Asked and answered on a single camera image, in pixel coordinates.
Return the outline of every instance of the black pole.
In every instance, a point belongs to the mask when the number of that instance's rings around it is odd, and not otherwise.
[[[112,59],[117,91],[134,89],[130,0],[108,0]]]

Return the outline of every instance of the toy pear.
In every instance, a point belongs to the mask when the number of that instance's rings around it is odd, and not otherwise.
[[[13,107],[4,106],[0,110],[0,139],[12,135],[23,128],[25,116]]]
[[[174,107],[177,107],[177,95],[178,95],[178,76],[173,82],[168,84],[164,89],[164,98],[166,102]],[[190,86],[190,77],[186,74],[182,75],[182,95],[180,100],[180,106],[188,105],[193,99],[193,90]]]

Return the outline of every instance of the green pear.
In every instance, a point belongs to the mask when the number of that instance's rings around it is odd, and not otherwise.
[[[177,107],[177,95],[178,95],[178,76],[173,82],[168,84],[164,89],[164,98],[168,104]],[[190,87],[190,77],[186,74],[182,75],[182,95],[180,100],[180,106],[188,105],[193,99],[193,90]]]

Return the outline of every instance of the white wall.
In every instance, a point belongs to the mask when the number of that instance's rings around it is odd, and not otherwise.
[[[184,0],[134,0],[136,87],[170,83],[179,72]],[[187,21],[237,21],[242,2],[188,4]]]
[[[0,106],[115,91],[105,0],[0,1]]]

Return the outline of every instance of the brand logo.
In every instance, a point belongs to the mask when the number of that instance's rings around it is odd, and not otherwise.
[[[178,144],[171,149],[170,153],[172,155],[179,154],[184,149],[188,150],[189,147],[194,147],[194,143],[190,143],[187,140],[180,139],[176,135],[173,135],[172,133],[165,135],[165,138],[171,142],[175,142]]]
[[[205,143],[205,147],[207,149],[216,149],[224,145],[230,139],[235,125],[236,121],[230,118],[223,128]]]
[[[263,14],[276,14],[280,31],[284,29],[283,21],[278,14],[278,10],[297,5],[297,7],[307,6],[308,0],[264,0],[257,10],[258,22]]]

--- --- ---

### Work order
Retype the complete listing exactly.

### Task answer
Asked and answered on a single camera image, in pixel coordinates.
Return the outline of every instance of the black pole.
In every instance, a point belongs to the mask when the number of that instance's rings around it is odd, and not otherwise.
[[[112,59],[117,91],[134,89],[130,0],[108,0]]]

Return the outline of every instance of the toy pear.
In every instance, a point belongs to the mask when the number of that instance's rings around it is odd, and not otherwise.
[[[13,107],[4,106],[0,110],[0,139],[12,135],[23,128],[25,116]]]
[[[174,107],[177,107],[177,95],[178,95],[178,76],[173,82],[168,84],[164,89],[164,98],[166,102]],[[190,86],[190,77],[186,74],[182,75],[182,95],[180,100],[180,106],[188,105],[193,99],[193,90]]]

Return the outline of every instance of the green pear.
In every instance, a point belongs to the mask when the number of that instance's rings around it is odd, and not otherwise.
[[[177,107],[177,95],[178,95],[178,76],[173,82],[168,84],[164,89],[164,98],[168,104]],[[190,87],[190,77],[186,74],[182,75],[182,95],[180,100],[180,106],[188,105],[193,99],[193,90]]]

Return the outline of every instance of the white wall.
In every instance, a point belongs to the mask when the number of that instance's rings around it is odd, and not otherwise.
[[[184,0],[134,0],[136,87],[170,83],[179,72]],[[187,21],[237,21],[242,2],[188,4]]]
[[[0,106],[115,91],[105,0],[0,1]]]

Return the outline of every instance of the brand logo.
In every instance, a point belongs to the mask when the number of that instance's rings around it is odd, and not otherwise.
[[[178,144],[171,149],[170,153],[172,155],[179,154],[184,149],[188,150],[189,147],[194,147],[194,143],[190,143],[187,140],[180,139],[176,135],[173,135],[172,133],[165,135],[165,138],[171,142],[175,142]]]
[[[205,143],[205,147],[207,149],[216,149],[224,145],[230,139],[235,125],[236,121],[230,118],[223,128]]]
[[[263,14],[276,14],[280,31],[284,29],[283,21],[278,14],[278,10],[297,5],[297,7],[307,6],[308,0],[264,0],[257,10],[258,22]]]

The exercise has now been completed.